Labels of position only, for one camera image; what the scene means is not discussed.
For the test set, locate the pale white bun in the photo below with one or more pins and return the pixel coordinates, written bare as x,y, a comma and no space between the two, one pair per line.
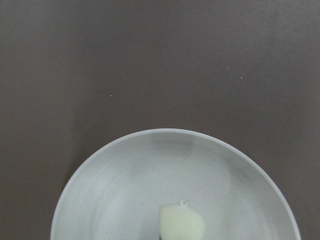
180,222

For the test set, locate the round white plate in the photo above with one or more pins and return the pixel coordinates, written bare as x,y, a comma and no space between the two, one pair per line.
116,194

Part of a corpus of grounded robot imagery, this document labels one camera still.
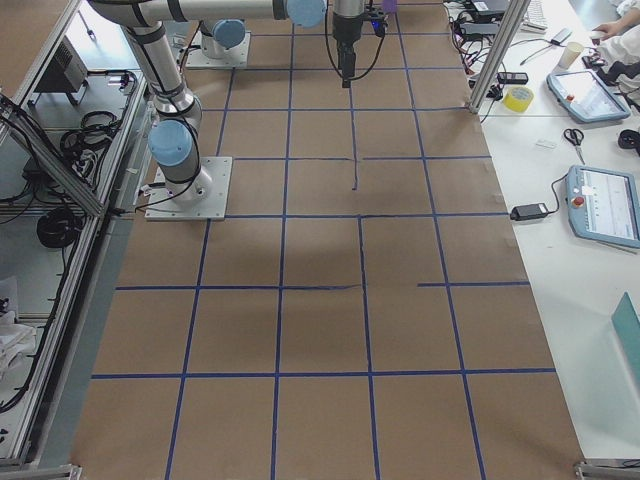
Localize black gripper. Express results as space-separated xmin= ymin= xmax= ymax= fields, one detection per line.
xmin=332 ymin=0 xmax=387 ymax=88

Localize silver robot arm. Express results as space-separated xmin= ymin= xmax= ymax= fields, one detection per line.
xmin=199 ymin=19 xmax=246 ymax=59
xmin=90 ymin=1 xmax=387 ymax=206

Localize person's hand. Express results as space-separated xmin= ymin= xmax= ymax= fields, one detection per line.
xmin=589 ymin=22 xmax=622 ymax=42

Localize purple foam block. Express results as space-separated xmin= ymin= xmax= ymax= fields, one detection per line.
xmin=381 ymin=0 xmax=398 ymax=14

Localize yellow tape roll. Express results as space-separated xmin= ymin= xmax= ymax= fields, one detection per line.
xmin=503 ymin=86 xmax=534 ymax=113

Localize white paper cup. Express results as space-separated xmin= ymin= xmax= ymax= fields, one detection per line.
xmin=557 ymin=41 xmax=584 ymax=70

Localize far teach pendant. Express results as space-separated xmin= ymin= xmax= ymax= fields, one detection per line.
xmin=546 ymin=70 xmax=631 ymax=123

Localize teach pendant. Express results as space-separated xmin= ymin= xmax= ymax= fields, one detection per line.
xmin=546 ymin=70 xmax=631 ymax=123
xmin=565 ymin=165 xmax=639 ymax=249

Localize small black power adapter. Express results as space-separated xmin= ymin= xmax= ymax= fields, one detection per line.
xmin=509 ymin=203 xmax=549 ymax=221

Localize near teach pendant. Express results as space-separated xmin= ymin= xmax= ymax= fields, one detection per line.
xmin=565 ymin=165 xmax=639 ymax=249

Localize teal folder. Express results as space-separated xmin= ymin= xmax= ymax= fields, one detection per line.
xmin=611 ymin=292 xmax=640 ymax=380

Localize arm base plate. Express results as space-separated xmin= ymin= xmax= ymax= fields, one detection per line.
xmin=144 ymin=157 xmax=233 ymax=221
xmin=185 ymin=31 xmax=251 ymax=70

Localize aluminium frame post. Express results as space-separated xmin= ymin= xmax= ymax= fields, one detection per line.
xmin=467 ymin=0 xmax=530 ymax=114

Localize black handled scissors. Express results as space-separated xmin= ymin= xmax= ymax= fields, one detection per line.
xmin=563 ymin=128 xmax=585 ymax=165

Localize right side cable bundle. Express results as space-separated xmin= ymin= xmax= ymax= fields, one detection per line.
xmin=35 ymin=207 xmax=81 ymax=250

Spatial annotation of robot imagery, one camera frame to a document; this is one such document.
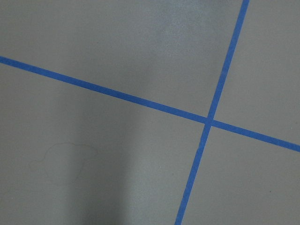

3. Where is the brown paper table cover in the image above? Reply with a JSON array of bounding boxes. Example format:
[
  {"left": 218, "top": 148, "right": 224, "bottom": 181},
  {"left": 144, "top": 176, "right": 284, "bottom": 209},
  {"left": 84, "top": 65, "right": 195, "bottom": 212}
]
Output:
[{"left": 0, "top": 0, "right": 300, "bottom": 225}]

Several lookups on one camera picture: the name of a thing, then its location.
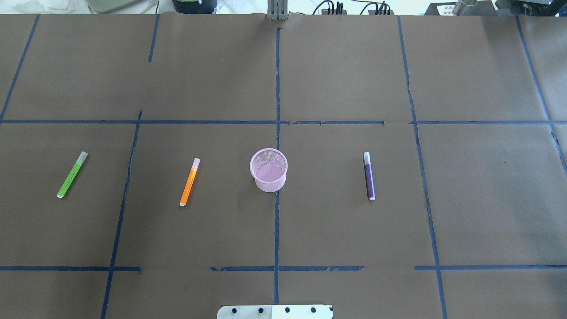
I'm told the orange highlighter pen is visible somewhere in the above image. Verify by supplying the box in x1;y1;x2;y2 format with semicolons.
179;158;200;207

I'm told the green highlighter pen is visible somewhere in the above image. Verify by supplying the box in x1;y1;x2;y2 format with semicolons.
57;152;89;198

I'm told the pink mesh pen holder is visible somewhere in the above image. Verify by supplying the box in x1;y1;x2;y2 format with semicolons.
249;148;288;193

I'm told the purple highlighter pen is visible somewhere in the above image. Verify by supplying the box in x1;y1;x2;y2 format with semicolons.
363;152;376;201

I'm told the steel cup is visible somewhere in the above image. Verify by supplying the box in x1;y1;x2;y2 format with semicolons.
452;0;478;16

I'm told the grey aluminium frame post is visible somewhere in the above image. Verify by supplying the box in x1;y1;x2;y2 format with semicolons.
267;0;289;21

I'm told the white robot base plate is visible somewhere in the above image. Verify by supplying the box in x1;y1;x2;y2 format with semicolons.
217;304;334;319

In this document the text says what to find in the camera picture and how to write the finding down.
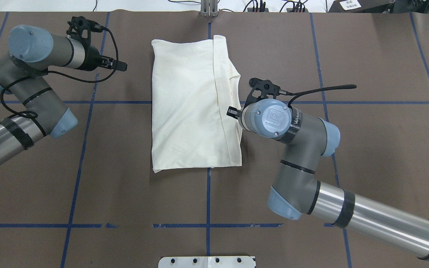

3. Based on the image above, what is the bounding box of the far orange black electronics box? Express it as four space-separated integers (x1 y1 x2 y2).
243 0 269 13

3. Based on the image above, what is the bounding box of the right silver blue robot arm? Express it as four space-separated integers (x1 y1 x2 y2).
227 99 429 262

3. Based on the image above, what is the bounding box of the aluminium frame post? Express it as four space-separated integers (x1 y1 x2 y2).
200 0 219 17

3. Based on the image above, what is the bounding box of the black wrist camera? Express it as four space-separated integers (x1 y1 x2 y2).
244 77 291 107
66 16 107 42

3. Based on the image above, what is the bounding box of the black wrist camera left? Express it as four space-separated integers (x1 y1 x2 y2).
66 16 107 42

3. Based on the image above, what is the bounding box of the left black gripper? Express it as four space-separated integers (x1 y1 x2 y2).
83 46 128 72

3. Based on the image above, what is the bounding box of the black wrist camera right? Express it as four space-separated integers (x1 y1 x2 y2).
244 77 291 107

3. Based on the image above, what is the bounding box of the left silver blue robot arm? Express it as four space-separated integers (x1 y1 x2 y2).
0 16 127 165

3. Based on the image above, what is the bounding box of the orange black electronics box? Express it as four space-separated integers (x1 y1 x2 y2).
243 0 269 13
279 0 308 13

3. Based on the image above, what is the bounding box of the black braided right cable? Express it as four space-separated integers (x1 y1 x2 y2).
280 84 357 108

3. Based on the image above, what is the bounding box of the cream long-sleeve printed shirt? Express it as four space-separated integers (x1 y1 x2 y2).
151 35 243 173

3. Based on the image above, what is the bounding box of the black camera stand base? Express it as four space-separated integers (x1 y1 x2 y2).
325 0 429 14

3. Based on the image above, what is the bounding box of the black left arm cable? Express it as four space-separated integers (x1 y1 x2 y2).
0 26 120 119

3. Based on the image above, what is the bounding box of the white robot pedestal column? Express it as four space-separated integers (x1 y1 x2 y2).
158 256 257 268

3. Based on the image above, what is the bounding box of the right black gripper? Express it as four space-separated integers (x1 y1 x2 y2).
226 106 242 120

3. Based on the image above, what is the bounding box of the near orange black electronics box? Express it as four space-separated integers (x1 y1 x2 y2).
279 0 308 13

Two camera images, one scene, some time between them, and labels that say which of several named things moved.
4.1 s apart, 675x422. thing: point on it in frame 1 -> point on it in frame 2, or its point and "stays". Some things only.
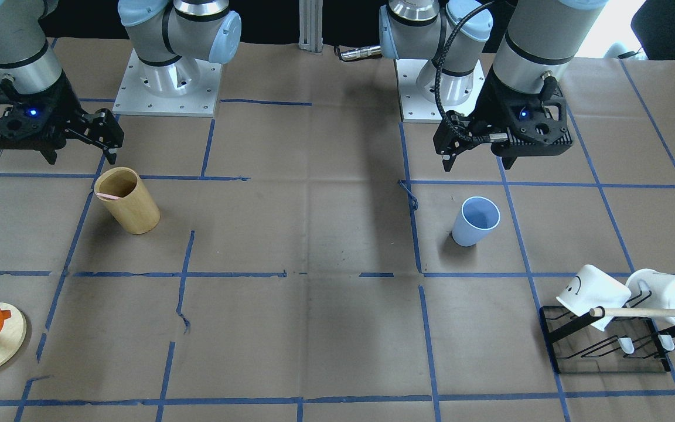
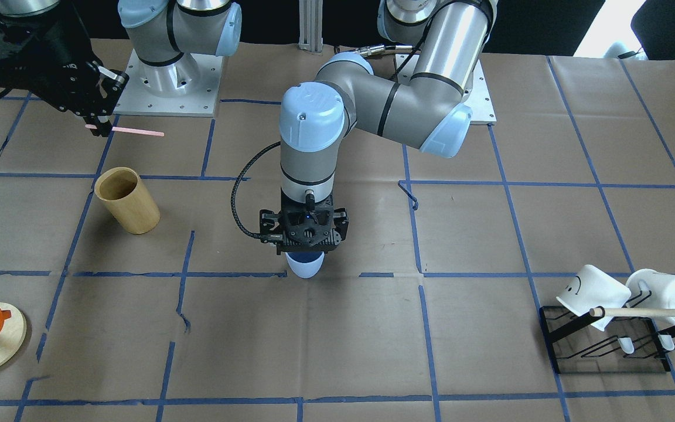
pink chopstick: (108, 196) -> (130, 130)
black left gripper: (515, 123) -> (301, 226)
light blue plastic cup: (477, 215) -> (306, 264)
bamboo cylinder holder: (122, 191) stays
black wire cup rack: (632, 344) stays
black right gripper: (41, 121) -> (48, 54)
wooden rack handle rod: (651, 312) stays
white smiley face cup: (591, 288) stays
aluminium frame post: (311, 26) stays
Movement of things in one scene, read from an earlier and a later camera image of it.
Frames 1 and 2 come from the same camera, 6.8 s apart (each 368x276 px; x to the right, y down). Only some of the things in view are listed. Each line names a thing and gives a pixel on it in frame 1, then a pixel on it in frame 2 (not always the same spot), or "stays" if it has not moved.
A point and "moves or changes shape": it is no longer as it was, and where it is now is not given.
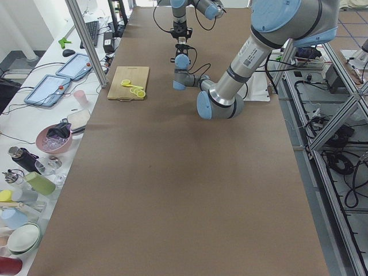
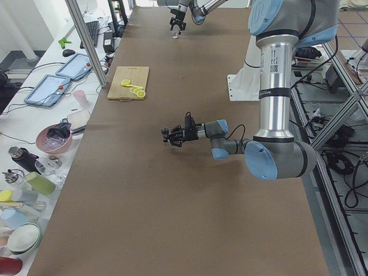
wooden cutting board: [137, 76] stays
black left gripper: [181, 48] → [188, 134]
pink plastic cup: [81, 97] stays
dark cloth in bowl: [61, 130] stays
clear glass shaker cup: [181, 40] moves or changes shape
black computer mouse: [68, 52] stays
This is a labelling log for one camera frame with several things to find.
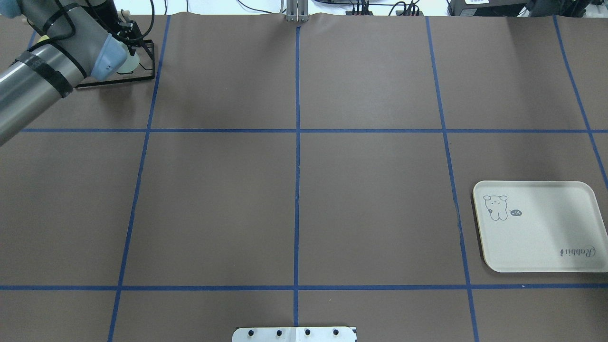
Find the black wire cup rack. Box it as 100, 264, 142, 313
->
76, 9, 156, 88

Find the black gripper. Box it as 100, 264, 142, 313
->
115, 20, 143, 48

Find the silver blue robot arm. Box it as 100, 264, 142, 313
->
0, 0, 150, 144

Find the pale green plastic cup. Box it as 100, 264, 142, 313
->
116, 53, 140, 75

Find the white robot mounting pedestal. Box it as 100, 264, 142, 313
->
232, 326, 358, 342

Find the aluminium frame post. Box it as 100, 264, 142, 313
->
281, 0, 310, 23

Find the cream rabbit print tray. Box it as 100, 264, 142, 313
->
472, 181, 608, 273

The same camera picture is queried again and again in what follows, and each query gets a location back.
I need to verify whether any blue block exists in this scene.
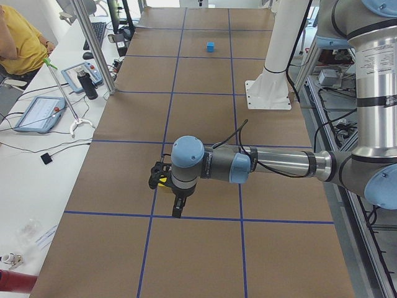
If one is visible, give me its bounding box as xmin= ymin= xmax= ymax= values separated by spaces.
xmin=206 ymin=42 xmax=215 ymax=53

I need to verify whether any dark red cylinder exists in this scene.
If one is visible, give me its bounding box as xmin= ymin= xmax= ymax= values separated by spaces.
xmin=0 ymin=270 xmax=38 ymax=294

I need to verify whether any teach pendant tablet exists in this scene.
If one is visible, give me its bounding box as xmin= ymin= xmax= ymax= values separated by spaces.
xmin=14 ymin=96 xmax=66 ymax=133
xmin=61 ymin=61 xmax=103 ymax=93

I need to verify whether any black water bottle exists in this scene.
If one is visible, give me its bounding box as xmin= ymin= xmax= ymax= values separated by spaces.
xmin=76 ymin=67 xmax=98 ymax=100

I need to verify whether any paper label sheet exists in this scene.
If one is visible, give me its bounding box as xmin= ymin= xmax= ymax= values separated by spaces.
xmin=35 ymin=225 xmax=58 ymax=250

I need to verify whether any near teach pendant tablet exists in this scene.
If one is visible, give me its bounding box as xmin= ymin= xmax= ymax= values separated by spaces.
xmin=14 ymin=96 xmax=66 ymax=133

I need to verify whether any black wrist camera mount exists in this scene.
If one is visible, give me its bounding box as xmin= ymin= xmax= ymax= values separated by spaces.
xmin=148 ymin=161 xmax=173 ymax=189

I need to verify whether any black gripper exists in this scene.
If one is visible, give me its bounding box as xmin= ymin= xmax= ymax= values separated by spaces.
xmin=172 ymin=188 xmax=190 ymax=219

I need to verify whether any yellow block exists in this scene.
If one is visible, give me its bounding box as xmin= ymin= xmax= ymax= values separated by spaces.
xmin=158 ymin=176 xmax=167 ymax=187

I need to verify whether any far teach pendant tablet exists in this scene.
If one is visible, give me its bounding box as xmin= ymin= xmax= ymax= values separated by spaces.
xmin=61 ymin=61 xmax=103 ymax=93

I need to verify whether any black computer mouse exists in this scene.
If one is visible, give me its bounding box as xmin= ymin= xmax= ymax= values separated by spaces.
xmin=83 ymin=52 xmax=94 ymax=60

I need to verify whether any reacher grabber tool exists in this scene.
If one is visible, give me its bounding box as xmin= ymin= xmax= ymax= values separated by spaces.
xmin=43 ymin=58 xmax=95 ymax=138

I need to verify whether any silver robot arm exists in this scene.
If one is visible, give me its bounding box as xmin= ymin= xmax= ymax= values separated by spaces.
xmin=167 ymin=1 xmax=396 ymax=218

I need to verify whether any white metal fitting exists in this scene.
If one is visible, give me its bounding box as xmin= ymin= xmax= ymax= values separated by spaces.
xmin=1 ymin=253 xmax=24 ymax=270

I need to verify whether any aluminium frame post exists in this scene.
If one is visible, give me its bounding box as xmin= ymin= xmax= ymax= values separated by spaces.
xmin=71 ymin=0 xmax=115 ymax=95

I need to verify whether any person in yellow shirt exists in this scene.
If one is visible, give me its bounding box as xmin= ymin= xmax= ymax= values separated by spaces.
xmin=1 ymin=5 xmax=55 ymax=83

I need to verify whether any black keyboard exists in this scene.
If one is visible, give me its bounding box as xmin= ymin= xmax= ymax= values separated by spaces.
xmin=91 ymin=22 xmax=107 ymax=48

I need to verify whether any small black square device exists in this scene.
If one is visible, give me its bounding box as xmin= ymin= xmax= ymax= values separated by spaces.
xmin=40 ymin=153 xmax=53 ymax=165

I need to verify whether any white camera mast column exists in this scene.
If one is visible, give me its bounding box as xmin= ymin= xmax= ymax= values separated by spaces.
xmin=245 ymin=0 xmax=311 ymax=111

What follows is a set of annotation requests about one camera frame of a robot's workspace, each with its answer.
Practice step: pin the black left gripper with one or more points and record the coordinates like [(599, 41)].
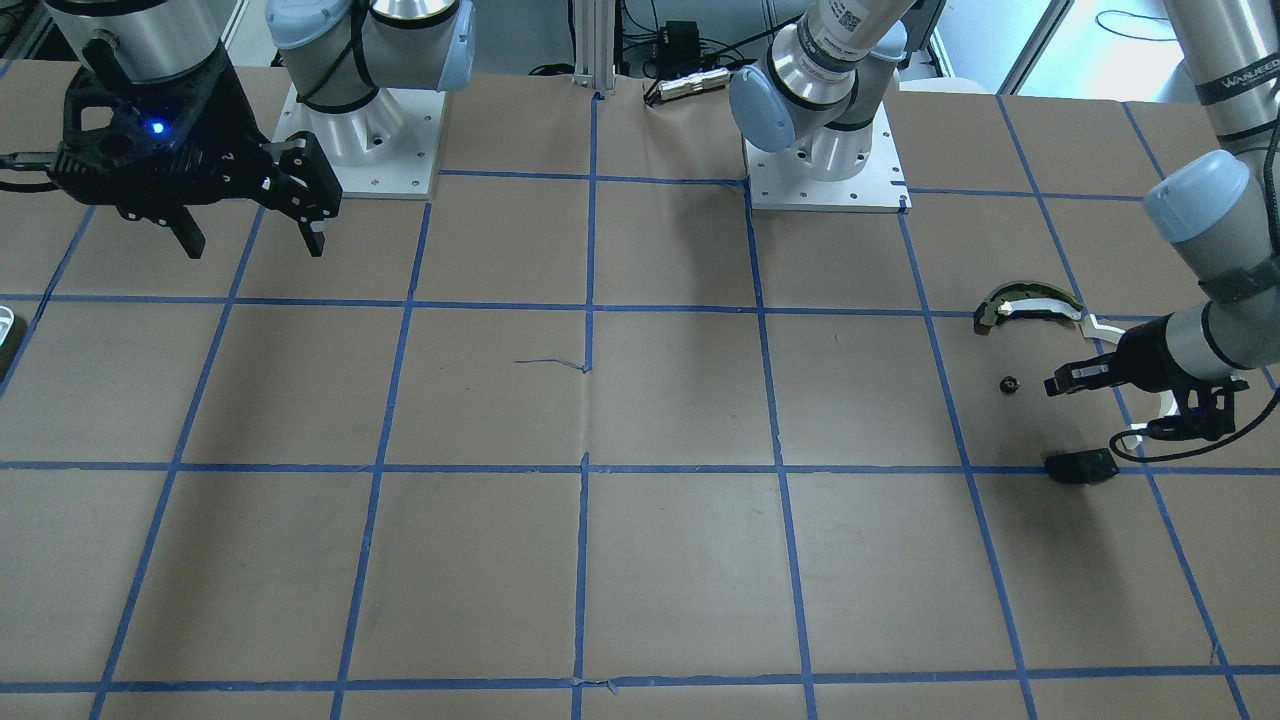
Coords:
[(1158, 356)]

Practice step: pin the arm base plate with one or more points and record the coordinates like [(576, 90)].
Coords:
[(388, 149), (845, 171)]

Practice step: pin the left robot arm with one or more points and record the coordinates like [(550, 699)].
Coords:
[(1219, 212)]

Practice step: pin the brown paper table cover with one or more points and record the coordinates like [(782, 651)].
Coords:
[(586, 435)]

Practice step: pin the white curved plastic arc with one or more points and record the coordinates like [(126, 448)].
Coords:
[(1092, 329)]

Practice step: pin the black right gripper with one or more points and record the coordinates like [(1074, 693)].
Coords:
[(228, 110)]

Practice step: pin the dark green curved brake shoe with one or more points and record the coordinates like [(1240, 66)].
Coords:
[(1026, 300)]

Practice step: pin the small black flat part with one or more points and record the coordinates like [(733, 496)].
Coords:
[(1081, 468)]

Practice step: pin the aluminium frame post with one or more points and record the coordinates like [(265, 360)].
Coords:
[(595, 43)]

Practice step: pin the metal ribbed tray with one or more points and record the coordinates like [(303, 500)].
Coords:
[(13, 331)]

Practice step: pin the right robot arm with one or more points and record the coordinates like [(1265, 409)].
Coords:
[(337, 54)]

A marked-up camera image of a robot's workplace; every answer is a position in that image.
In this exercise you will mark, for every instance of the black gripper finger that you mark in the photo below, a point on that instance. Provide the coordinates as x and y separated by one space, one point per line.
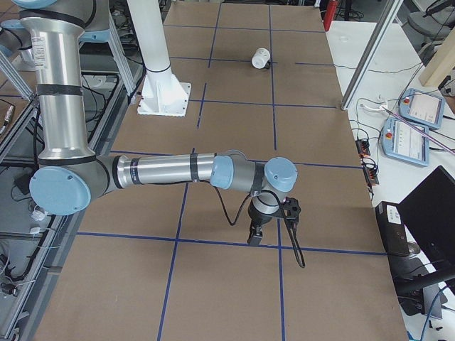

• How to complete this task:
Every line of the material above that has the string "picture" needs pulling out.

• Result:
Several lookups on one camera picture: the name of a thing, then its location.
In this document the text says what to find in the camera picture and how to write the finding down.
The same camera picture is queried again and again in what follows, and each query gets a location back.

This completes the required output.